• _WHAT IS NEEDED_
Reproduce, with no edits, the line that contains "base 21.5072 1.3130" and all the lines that follow it, ending with the last line of the records.

• _EXTRACTED RECORDS_
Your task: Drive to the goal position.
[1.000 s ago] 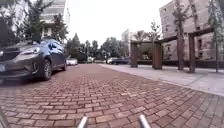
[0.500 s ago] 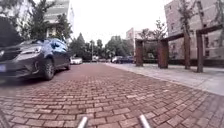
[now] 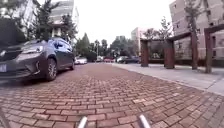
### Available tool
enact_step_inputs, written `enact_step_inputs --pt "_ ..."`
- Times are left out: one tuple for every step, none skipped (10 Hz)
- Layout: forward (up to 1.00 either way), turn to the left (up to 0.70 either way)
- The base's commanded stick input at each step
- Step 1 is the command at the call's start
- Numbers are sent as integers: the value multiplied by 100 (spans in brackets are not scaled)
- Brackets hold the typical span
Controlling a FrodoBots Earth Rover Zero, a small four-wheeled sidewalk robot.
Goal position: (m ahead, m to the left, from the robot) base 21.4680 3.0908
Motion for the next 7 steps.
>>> enact_step_inputs --pt "45 19" --pt "45 6" --pt "45 0" --pt "45 0" --pt "45 0" --pt "45 0" --pt "45 0"
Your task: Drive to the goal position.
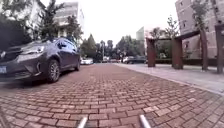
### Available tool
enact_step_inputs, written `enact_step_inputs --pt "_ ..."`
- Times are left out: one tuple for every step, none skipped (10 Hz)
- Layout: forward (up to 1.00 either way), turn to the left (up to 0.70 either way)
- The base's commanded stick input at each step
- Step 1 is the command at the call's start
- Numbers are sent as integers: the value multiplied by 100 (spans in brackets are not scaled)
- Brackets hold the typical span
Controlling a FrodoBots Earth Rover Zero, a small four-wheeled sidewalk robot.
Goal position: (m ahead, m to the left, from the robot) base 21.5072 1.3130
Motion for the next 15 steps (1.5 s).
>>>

• _ANSWER SPACE_
Goal position: (m ahead, m to the left, from the robot) base 21.5072 1.3130
Motion for the next 15 steps (1.5 s).
>>>

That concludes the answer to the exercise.